The International Monetary Fund (IMF) has advised Nigeria to build transparency, efficiency and trust in its tax collection processes.
Speaking during the Fiscal Monitor press briefing at the ongoing World Bank/IMF Annual Meetings in US, Division Chief in the Fiscal Affairs Department of the IMF, Davide Furceri, advised Nigeria policy makers to ensure that tax mobilization is fair to all parties, revenue from taxes spent wisely in areas of greatest impact, and efficiency entrenched across the collection channels.
The fund also advised that collected funds should be channeled to areas of greatest impact, including healthcare, power and agriculture, with massive impact to the population.
Furceri said mobilised taxes should be spent on healthcare, power, agriculture and other segments that support quality life for the population.

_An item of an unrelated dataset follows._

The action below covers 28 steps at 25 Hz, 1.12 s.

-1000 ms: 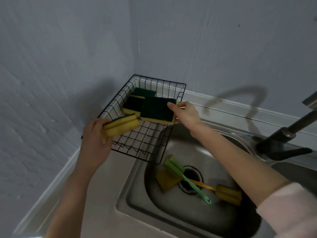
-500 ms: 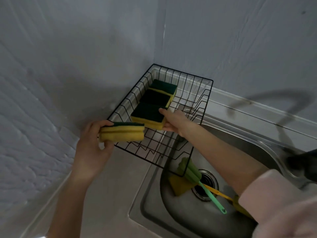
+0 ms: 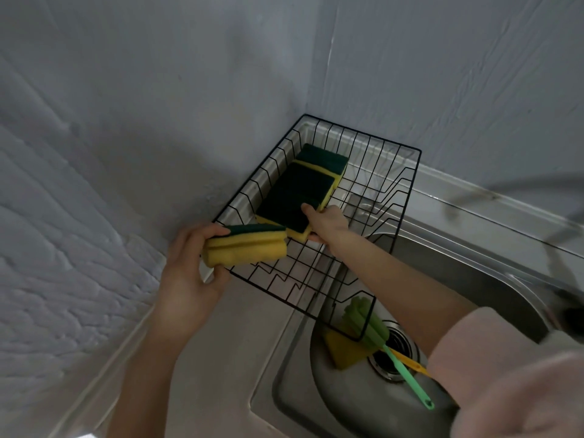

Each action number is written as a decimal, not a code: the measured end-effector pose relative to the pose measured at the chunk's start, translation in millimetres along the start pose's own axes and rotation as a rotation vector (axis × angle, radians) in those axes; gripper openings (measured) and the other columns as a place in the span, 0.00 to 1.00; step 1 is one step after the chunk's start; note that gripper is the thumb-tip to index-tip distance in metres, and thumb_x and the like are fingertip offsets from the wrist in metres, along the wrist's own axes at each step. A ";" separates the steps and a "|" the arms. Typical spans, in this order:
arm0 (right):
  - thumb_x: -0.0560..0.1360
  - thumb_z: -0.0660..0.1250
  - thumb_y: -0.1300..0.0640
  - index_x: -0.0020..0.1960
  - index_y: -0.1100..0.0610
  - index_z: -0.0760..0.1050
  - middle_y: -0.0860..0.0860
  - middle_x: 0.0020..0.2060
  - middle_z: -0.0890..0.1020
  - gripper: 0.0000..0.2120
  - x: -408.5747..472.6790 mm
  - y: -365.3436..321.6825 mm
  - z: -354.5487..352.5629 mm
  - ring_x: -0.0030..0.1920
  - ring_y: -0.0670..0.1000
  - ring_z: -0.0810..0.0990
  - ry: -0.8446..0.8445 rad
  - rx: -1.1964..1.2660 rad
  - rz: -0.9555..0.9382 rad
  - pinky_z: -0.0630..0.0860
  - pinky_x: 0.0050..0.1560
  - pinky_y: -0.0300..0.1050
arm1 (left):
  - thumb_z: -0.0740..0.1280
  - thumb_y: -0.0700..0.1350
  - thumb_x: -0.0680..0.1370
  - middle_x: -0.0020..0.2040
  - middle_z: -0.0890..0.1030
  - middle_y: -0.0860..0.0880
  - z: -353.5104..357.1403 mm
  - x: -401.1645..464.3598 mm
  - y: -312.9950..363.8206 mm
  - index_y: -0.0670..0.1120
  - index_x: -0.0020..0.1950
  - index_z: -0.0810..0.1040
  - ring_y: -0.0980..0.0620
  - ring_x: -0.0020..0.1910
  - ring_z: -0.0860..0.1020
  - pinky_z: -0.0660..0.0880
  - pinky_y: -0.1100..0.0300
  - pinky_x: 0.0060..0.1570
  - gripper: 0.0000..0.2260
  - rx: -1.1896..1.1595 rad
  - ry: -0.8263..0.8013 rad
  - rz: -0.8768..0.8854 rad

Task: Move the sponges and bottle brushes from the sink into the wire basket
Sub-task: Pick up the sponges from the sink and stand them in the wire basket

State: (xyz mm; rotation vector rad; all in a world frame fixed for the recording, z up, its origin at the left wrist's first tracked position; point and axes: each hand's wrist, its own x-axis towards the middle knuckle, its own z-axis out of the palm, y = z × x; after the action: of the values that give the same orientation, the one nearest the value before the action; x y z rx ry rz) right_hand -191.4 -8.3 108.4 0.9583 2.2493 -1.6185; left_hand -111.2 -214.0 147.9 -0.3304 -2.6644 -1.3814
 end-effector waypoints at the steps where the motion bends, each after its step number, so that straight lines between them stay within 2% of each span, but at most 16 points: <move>1: 0.73 0.64 0.46 0.55 0.64 0.74 0.57 0.48 0.78 0.22 -2.3 -0.2 -0.8 0.47 0.55 0.78 -0.004 -0.048 -0.012 0.80 0.41 0.49 | 0.61 0.41 0.65 0.50 0.67 0.72 -0.3 -0.2 -1.4 0.59 0.52 0.71 0.57 0.53 0.70 0.62 0.84 0.52 0.19 -0.001 -0.005 0.005; 3: 0.73 0.62 0.44 0.38 0.58 0.69 0.56 0.44 0.73 0.17 -7.4 0.5 -5.0 0.46 0.53 0.72 0.011 -0.155 -0.051 0.68 0.30 0.41 | 0.62 0.40 0.66 0.52 0.65 0.76 -0.8 -0.5 -4.0 0.60 0.51 0.71 0.63 0.53 0.69 0.62 0.82 0.55 0.19 -0.012 -0.018 0.027; 4: 0.73 0.61 0.43 0.34 0.54 0.64 0.55 0.43 0.72 0.17 -11.4 1.0 -8.2 0.45 0.51 0.71 0.012 -0.179 -0.079 0.64 0.29 0.40 | 0.62 0.39 0.66 0.52 0.64 0.77 -0.5 -0.5 -5.0 0.61 0.52 0.71 0.67 0.53 0.68 0.62 0.82 0.56 0.21 -0.020 -0.025 0.039; 5: 0.74 0.60 0.43 0.33 0.54 0.63 0.54 0.40 0.72 0.18 -19.8 0.0 -12.4 0.43 0.51 0.72 -0.014 -0.166 -0.097 0.64 0.29 0.39 | 0.62 0.37 0.66 0.53 0.63 0.77 0.4 -0.4 -5.7 0.63 0.51 0.71 0.70 0.54 0.67 0.62 0.82 0.57 0.22 -0.029 -0.033 0.052; 6: 0.75 0.59 0.44 0.35 0.55 0.67 0.52 0.37 0.73 0.17 -30.3 -2.5 -15.9 0.38 0.49 0.73 -0.082 -0.120 -0.099 0.67 0.30 0.38 | 0.62 0.37 0.67 0.53 0.63 0.76 2.0 0.2 -4.7 0.67 0.51 0.70 0.71 0.55 0.67 0.63 0.82 0.57 0.24 -0.039 -0.040 0.063; 8: 0.76 0.57 0.43 0.50 0.58 0.74 0.50 0.37 0.75 0.19 -52.4 -8.0 -20.9 0.36 0.45 0.75 -0.302 -0.059 -0.029 0.74 0.36 0.37 | 0.63 0.33 0.69 0.53 0.63 0.74 5.9 1.8 -2.9 0.66 0.49 0.71 0.72 0.54 0.67 0.63 0.83 0.56 0.26 -0.058 -0.061 0.060; 9: 0.76 0.58 0.44 0.58 0.60 0.72 0.50 0.38 0.76 0.21 -60.3 -7.8 -21.7 0.37 0.45 0.76 -0.383 -0.069 -0.005 0.76 0.38 0.37 | 0.63 0.30 0.70 0.53 0.64 0.71 7.6 3.2 -2.1 0.62 0.50 0.72 0.73 0.53 0.67 0.63 0.84 0.55 0.25 -0.060 -0.074 0.055; 11: 0.76 0.60 0.47 0.65 0.62 0.68 0.52 0.40 0.77 0.24 -71.5 -5.1 -21.6 0.37 0.45 0.78 -0.435 -0.070 0.002 0.79 0.37 0.36 | 0.62 0.26 0.70 0.53 0.65 0.64 8.2 8.5 0.6 0.56 0.52 0.72 0.73 0.51 0.68 0.63 0.85 0.51 0.24 -0.024 -0.102 0.054; 13: 0.76 0.62 0.51 0.65 0.63 0.67 0.54 0.41 0.79 0.22 -77.7 -0.6 -23.2 0.37 0.47 0.79 -0.426 0.013 0.029 0.80 0.35 0.34 | 0.62 0.27 0.71 0.55 0.67 0.57 8.3 13.1 3.3 0.54 0.56 0.71 0.66 0.49 0.68 0.65 0.83 0.46 0.23 0.055 -0.176 0.066; 14: 0.76 0.63 0.53 0.64 0.63 0.67 0.56 0.44 0.80 0.21 -80.4 0.8 -24.3 0.38 0.49 0.80 -0.430 0.060 0.043 0.80 0.35 0.35 | 0.63 0.29 0.71 0.57 0.67 0.53 9.0 14.9 4.6 0.50 0.58 0.71 0.61 0.52 0.68 0.65 0.79 0.44 0.22 0.094 -0.220 0.062; 16: 0.76 0.63 0.55 0.64 0.63 0.67 0.61 0.53 0.80 0.19 -80.7 3.5 -24.6 0.46 0.54 0.82 -0.423 0.107 0.054 0.81 0.41 0.39 | 0.63 0.33 0.73 0.61 0.69 0.48 12.9 17.8 8.6 0.44 0.61 0.71 0.57 0.56 0.66 0.62 0.73 0.48 0.17 0.133 -0.264 0.032; 18: 0.76 0.63 0.56 0.63 0.63 0.67 0.62 0.57 0.79 0.19 -76.4 5.7 -19.8 0.54 0.57 0.81 -0.385 0.099 0.046 0.81 0.49 0.44 | 0.62 0.38 0.75 0.66 0.69 0.45 18.5 19.5 12.3 0.43 0.62 0.71 0.56 0.58 0.67 0.60 0.70 0.53 0.15 0.147 -0.261 -0.005; 21: 0.75 0.64 0.54 0.63 0.62 0.67 0.61 0.57 0.79 0.19 -65.0 10.8 -8.8 0.54 0.57 0.82 -0.321 0.029 0.016 0.82 0.48 0.46 | 0.59 0.48 0.78 0.70 0.67 0.44 25.9 23.5 12.2 0.43 0.64 0.70 0.49 0.66 0.68 0.62 0.64 0.59 0.17 0.236 -0.310 -0.092; 24: 0.75 0.64 0.53 0.63 0.62 0.69 0.60 0.59 0.78 0.20 -52.9 20.4 1.3 0.56 0.58 0.80 -0.265 -0.073 -0.049 0.79 0.57 0.53 | 0.52 0.57 0.73 0.67 0.72 0.43 33.0 27.3 5.3 0.43 0.62 0.72 0.43 0.61 0.73 0.65 0.47 0.66 0.25 0.373 -0.371 -0.160; 26: 0.74 0.66 0.52 0.65 0.62 0.67 0.57 0.60 0.77 0.23 -48.1 22.9 4.5 0.59 0.57 0.78 -0.214 -0.158 -0.095 0.76 0.60 0.51 | 0.51 0.58 0.75 0.63 0.75 0.45 39.0 28.8 1.4 0.45 0.61 0.74 0.43 0.59 0.75 0.62 0.42 0.68 0.24 0.484 -0.398 -0.184; 28: 0.72 0.67 0.51 0.67 0.62 0.64 0.57 0.62 0.75 0.28 -44.1 25.5 6.3 0.61 0.56 0.75 -0.177 -0.211 -0.110 0.75 0.62 0.50 | 0.50 0.56 0.78 0.64 0.75 0.47 45.2 28.6 -0.2 0.47 0.62 0.73 0.45 0.63 0.72 0.54 0.44 0.71 0.21 0.574 -0.425 -0.209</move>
State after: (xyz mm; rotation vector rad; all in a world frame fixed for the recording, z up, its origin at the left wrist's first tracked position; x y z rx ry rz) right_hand -143.2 -26.1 109.2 0.6239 2.3259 -1.4085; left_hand -139.4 -173.3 127.7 -0.3098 -3.3664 -0.5600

He said Nigeria should put its public finances in order, to ensure that funds are channeled to areas of greatest needs, with every dollar spent, providing maximum impact.
He said spending wisely creates fiscal space and creates room for other types of spending without adding to debt pressures, mobilizing revenues, setting up broad, based and fair tax systems can allow countries to collect revenues to meet their spending needs.
“But I think it’s also important to note that policymakers need to build the trust of taxpayers, by ensuring that resources being collected are well spent, thereby emphasizing and strengthening governance,” he said.
Furceri, said Nigeria faces low revenue to Gross Domestic Product (GDP) ratio, which is about 10 percentage point.
“Secondary, the country faces rising ratio of the debt service obligation to revenue. With about 15 per cent of that data, means that a large part of revenue in the country is used to just finance the debt, a practice that can be improved on by boosting revenue mobilization for the country,” he said.
This, he said, can be achieved by broadening the tax base, improved transparency in the transfer of resources from the government to those that are most affected, ensuring that such resources reach them.
Director, Fiscal Affairs Department at IMF, Vitor Gaspar, said that public debt risks are elevated and prospects are worse than they look.
He advised countries to avoid cuts in public investment, a practice that can have severe effects on growth, good governance and transparency.
He advised that, in countries in debt distress or at high risk of debt distress, timely and front-loaded, decisive action to control public debt or even debt restructuring may be necessary.
Speaking on Sub-Saharan Africa practices, he said that building fiscal space is not only crucial to limit public debt risk, but is key to enable the state to play its full role in development, a very important priority in the region.
He advised that fiscal adjustment should be timely, decisive, well designed, and effectively communicated.
Deputy Director in the IMF’s Fiscal Affairs Department, Era Dabla-Norris, said technology has created opportunities to make progress on governance.
“The three keys are technology that is used to promote transparency, and if you have technology and transparency, you should expect to gain trust. And if you have trust, you have the citizens behind the government and therefore even willing to pay taxes, not necessarily happily, but in a quasi voluntary way,” she said.